__WORK REQUIRED__:
Take the material below and output exactly the run of lines from the one containing "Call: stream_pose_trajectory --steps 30" down to the one containing "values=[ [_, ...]", with both included.

__THE DATA__:
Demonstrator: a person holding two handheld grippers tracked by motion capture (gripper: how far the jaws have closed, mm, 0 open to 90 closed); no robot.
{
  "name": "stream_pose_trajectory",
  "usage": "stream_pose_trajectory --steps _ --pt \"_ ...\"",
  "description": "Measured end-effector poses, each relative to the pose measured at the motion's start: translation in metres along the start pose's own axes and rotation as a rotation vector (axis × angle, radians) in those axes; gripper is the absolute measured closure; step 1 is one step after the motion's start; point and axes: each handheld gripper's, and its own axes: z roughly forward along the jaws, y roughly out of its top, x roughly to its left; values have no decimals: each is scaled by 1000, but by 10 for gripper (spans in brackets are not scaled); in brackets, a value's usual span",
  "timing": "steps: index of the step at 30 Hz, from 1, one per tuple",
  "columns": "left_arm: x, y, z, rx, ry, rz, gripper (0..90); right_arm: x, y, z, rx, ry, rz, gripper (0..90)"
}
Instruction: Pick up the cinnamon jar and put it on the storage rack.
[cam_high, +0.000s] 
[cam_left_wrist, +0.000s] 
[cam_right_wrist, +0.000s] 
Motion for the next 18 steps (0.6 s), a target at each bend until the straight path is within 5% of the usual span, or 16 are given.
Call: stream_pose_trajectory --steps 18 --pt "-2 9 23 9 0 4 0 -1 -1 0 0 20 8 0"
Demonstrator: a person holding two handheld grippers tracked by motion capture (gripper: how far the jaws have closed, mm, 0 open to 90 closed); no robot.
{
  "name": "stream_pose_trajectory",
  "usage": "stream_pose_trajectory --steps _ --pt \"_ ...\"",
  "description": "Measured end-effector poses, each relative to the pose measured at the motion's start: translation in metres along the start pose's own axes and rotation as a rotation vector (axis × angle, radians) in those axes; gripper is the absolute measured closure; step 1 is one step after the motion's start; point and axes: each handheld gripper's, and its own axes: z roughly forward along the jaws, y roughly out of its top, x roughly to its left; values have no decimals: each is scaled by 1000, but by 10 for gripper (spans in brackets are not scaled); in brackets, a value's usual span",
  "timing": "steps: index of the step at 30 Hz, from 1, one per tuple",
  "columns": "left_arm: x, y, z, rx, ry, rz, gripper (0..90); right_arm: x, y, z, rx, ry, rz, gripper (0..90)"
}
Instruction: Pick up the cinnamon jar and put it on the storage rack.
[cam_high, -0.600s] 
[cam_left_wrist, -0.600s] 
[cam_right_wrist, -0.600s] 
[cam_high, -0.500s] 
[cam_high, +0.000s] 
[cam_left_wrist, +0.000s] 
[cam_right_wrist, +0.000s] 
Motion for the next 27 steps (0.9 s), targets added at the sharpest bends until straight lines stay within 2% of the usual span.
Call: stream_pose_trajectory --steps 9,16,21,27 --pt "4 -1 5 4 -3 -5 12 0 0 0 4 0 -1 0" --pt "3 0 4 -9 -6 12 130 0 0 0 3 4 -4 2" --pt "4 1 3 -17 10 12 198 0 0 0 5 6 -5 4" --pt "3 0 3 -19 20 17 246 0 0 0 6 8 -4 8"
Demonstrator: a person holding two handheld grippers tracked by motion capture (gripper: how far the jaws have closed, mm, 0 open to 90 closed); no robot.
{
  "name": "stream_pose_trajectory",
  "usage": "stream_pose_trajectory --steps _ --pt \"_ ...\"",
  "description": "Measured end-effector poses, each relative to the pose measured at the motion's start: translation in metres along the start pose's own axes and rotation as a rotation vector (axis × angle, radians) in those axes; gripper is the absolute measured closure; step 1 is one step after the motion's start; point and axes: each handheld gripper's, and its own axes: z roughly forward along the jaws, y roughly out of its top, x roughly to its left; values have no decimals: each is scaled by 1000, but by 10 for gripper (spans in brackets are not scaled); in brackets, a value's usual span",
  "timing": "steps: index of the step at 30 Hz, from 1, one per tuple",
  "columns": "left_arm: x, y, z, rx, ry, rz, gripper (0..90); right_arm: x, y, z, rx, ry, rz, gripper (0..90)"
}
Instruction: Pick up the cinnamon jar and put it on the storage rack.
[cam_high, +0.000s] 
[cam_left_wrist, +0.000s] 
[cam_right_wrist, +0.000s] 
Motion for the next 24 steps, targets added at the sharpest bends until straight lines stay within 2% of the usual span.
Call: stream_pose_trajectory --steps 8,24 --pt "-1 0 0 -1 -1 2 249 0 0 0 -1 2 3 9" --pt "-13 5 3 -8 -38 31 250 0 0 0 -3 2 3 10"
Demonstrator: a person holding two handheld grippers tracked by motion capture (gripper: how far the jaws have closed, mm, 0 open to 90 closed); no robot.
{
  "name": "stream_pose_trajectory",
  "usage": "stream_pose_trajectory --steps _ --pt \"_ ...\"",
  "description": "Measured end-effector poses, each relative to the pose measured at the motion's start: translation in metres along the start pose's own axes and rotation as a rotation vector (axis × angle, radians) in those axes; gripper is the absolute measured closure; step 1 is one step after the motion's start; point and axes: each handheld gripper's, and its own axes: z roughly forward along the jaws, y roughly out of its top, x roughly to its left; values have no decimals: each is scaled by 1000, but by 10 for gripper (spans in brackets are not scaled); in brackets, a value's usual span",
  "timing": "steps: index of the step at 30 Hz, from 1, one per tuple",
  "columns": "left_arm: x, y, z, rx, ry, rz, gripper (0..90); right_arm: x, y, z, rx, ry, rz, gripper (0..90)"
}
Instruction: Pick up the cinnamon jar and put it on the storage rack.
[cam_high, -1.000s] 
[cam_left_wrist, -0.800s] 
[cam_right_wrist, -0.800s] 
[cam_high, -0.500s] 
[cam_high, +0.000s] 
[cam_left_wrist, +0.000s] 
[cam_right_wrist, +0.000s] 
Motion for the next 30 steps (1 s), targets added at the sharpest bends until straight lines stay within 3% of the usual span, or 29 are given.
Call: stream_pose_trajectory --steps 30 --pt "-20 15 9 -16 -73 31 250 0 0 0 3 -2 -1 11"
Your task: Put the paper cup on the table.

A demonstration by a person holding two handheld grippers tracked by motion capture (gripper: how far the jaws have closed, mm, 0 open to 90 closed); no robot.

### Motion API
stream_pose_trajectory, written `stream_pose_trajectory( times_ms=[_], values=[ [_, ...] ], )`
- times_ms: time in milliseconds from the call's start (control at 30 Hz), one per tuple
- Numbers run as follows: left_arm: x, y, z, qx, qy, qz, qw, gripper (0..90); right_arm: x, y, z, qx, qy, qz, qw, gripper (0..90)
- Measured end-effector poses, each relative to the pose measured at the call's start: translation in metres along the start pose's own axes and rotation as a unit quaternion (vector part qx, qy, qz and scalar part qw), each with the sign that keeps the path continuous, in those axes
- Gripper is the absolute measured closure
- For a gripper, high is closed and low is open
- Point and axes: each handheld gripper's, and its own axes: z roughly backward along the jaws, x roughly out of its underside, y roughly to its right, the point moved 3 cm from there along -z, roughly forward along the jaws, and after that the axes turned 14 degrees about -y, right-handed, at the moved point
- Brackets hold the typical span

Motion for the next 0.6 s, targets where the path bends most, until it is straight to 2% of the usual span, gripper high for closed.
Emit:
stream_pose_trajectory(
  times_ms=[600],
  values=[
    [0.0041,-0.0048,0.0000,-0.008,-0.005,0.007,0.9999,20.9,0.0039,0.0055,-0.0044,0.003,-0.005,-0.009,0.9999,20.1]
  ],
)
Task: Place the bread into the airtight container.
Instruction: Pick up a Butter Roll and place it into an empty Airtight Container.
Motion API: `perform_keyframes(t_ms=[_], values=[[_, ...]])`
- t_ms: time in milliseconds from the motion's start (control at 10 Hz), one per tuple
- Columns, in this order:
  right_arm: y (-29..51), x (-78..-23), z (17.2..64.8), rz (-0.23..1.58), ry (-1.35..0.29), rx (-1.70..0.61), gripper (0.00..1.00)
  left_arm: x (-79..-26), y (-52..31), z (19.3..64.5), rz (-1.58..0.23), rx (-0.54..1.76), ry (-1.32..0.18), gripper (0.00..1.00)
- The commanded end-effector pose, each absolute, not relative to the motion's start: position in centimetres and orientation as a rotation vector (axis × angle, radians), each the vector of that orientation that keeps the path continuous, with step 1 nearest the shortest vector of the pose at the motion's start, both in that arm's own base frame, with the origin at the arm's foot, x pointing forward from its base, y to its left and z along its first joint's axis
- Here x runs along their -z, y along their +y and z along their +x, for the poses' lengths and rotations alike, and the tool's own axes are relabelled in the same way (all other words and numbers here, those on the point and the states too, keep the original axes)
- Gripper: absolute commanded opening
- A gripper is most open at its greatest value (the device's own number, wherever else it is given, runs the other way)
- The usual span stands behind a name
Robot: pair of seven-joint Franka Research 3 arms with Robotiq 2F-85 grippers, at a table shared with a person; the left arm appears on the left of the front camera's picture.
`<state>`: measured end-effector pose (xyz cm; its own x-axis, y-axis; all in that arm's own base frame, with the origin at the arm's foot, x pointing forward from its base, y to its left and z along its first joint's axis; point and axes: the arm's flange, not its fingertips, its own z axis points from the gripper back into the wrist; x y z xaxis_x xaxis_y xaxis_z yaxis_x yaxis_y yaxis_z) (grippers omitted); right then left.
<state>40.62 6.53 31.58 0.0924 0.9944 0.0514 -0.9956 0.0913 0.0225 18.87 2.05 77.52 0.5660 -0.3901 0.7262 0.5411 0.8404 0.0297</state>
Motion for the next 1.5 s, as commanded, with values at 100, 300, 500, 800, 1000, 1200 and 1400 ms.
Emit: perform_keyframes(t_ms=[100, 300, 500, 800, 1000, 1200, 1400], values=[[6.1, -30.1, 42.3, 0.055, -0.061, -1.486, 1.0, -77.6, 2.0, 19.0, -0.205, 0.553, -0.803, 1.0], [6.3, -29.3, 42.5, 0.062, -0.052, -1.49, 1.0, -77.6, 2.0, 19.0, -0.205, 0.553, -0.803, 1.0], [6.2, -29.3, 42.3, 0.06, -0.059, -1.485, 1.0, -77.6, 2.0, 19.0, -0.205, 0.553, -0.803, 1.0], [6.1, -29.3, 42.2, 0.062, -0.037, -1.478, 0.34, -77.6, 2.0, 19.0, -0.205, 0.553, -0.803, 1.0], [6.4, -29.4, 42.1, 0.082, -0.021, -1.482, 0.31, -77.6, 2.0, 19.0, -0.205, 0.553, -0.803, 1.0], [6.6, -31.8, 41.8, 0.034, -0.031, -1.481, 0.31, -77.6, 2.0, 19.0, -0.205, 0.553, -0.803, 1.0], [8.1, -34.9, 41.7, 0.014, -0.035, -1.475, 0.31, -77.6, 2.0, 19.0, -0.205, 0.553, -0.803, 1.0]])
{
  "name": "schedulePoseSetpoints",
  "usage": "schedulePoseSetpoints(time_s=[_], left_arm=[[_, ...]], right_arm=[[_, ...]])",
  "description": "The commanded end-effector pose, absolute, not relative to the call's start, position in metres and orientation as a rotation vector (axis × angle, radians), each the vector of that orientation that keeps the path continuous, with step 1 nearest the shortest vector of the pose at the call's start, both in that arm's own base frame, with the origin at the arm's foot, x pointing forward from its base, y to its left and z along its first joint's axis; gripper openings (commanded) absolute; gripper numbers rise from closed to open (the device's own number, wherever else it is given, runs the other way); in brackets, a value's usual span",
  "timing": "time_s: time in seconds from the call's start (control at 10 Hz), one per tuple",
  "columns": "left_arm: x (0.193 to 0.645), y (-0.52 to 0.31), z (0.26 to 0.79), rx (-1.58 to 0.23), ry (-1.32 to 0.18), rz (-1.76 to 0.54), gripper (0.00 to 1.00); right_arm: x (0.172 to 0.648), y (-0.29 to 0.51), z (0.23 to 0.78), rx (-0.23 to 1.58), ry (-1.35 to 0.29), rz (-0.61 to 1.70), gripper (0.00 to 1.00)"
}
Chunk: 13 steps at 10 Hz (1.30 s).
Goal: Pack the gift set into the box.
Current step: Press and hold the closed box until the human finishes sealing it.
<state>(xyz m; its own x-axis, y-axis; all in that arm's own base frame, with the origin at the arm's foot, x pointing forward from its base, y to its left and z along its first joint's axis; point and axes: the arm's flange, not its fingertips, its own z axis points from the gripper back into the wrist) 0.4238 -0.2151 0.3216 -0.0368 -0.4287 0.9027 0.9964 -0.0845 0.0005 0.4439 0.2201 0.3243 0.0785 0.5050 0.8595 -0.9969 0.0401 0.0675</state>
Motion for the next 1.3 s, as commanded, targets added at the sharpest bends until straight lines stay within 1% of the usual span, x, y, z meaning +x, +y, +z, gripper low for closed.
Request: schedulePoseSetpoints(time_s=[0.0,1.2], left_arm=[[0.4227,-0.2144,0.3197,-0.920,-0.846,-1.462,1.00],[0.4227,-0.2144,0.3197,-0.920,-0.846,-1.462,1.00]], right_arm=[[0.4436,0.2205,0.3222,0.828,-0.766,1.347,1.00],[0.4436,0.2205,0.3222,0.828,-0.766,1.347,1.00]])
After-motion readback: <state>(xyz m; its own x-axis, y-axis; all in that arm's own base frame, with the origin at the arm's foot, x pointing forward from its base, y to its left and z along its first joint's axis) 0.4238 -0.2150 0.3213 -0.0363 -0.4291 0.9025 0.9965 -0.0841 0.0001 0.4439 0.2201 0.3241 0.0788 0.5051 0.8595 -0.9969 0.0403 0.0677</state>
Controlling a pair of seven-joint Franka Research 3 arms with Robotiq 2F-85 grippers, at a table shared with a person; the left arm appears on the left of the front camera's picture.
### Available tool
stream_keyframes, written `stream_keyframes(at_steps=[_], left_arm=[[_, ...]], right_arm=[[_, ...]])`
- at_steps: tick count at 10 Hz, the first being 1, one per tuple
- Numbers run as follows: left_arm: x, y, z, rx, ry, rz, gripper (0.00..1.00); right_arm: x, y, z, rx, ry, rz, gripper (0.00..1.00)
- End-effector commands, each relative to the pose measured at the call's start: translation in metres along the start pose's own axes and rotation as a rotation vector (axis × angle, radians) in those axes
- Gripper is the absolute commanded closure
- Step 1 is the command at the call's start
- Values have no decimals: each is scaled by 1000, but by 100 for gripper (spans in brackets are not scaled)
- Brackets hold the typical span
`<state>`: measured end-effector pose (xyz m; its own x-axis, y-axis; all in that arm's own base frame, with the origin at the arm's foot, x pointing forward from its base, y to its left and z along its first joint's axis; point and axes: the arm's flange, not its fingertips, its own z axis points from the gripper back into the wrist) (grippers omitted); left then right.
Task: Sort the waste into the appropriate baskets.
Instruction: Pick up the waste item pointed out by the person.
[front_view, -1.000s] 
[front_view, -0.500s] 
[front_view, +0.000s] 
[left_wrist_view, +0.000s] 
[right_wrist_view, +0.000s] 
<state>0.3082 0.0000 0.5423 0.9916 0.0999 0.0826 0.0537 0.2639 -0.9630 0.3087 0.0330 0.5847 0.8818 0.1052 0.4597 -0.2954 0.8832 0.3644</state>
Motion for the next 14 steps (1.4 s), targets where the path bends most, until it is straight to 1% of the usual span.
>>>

__RESPONSE__:
Call: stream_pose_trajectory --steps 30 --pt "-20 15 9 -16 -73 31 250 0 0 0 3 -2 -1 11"
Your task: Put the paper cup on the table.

A demonstration by a person holding two handheld grippers tracked by motion capture (gripper: how far the jaws have closed, mm, 0 open to 90 closed); no robot.

### Motion API
stream_pose_trajectory, written `stream_pose_trajectory( times_ms=[_], values=[ [_, ...] ], )`

No further answer is expected.